BEGIN
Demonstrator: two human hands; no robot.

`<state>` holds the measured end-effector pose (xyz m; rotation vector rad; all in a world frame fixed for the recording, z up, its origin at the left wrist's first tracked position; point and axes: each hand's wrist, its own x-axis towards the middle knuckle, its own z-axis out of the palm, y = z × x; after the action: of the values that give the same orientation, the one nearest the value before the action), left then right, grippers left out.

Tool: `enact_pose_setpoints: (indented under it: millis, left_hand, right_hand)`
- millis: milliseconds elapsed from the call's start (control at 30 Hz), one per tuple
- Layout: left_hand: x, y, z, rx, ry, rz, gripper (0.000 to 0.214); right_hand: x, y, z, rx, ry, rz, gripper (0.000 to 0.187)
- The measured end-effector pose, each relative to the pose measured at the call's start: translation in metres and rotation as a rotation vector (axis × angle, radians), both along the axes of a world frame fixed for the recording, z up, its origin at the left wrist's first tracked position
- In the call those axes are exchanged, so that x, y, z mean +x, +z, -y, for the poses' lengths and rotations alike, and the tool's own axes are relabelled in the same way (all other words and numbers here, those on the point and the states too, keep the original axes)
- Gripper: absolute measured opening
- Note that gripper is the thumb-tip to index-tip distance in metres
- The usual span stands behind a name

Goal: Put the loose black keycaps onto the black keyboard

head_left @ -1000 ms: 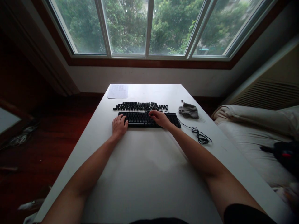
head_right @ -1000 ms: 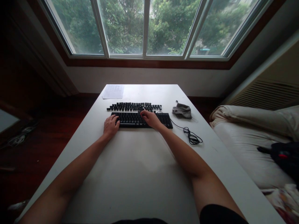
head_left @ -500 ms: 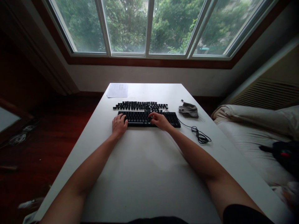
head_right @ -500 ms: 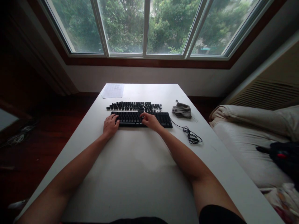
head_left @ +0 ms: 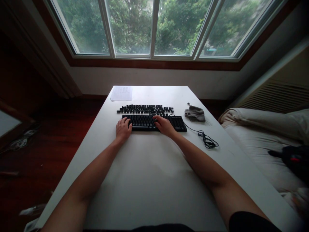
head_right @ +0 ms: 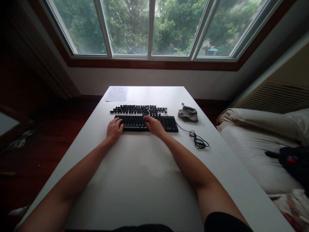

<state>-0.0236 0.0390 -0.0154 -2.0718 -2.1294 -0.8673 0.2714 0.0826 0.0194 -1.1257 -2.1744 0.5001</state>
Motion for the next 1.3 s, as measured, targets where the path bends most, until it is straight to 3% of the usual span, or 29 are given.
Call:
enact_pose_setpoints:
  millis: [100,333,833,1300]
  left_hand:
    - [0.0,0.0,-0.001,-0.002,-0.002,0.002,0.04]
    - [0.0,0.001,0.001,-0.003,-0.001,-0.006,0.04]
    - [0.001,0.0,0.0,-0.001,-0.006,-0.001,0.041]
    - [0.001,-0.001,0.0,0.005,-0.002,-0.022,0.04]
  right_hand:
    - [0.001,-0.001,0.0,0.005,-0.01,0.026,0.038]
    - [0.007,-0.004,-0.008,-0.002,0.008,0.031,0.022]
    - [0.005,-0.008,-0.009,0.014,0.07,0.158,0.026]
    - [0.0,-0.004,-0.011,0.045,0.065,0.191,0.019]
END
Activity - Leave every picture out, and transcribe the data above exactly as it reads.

Answer box -
Demonstrator: two human hands; no robot.

`<state>` holds the measured end-effector pose (xyz m; rotation vector rad; all in a world frame fixed for the recording, z up, its origin at the left wrist's first tracked position; point and axes: each hand's wrist, its own x-axis towards the middle knuckle, its own z-axis out of the palm, y = z × x; after the action: of the values that give the same orientation, the one nearest the value before the action), left then right, grippers left out.

Tool: `enact_pose_setpoints: (indented under it: millis, left_hand, right_hand)`
- millis: milliseconds elapsed from the call's start (control at 30 Hz), one per tuple
- Layout: left_hand: x, y, z, rx, ry, rz, gripper (0.000 to 0.214); right_hand: x, y, z, rx, ry, rz, gripper (0.000 to 0.187)
- The measured end-effector pose, each relative to the pose measured at the call's start: translation in metres and rotation as a rotation vector (axis × angle, radians), both along the axes of a world frame fixed for the recording, z up, its origin at the left wrist's first tracked position
- In the call those axes are exchanged, so that x, y, z mean +x, +z, -y, for the poses' lengths and rotations alike, and the tool's own axes are relabelled in the same way (all other words and numbers here, those on the point and the states too, keep the original axes)
- Gripper: absolute measured opening
- Note that gripper is the thumb-tip to index-tip distance in metres
- The usual span stands behind a name

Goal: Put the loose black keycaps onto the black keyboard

head_left @ -1000 ms: 
head_right @ -1000 ms: 
head_left @ -500 ms: 
head_right @ -500 ms: 
head_left @ +0 ms: 
head_right @ +0 ms: 

<state>-0.0236 0.0390 -0.0154 -2.0718 -2.1294 -0.8673 0.2714 0.0826 0.0194 -1.1257 -2.1744 0.5001</state>
Motion for the next 1.3 s, as measured, targets where the path bends most, until it is straight to 3% of the usual span, or 29 are given.
Call:
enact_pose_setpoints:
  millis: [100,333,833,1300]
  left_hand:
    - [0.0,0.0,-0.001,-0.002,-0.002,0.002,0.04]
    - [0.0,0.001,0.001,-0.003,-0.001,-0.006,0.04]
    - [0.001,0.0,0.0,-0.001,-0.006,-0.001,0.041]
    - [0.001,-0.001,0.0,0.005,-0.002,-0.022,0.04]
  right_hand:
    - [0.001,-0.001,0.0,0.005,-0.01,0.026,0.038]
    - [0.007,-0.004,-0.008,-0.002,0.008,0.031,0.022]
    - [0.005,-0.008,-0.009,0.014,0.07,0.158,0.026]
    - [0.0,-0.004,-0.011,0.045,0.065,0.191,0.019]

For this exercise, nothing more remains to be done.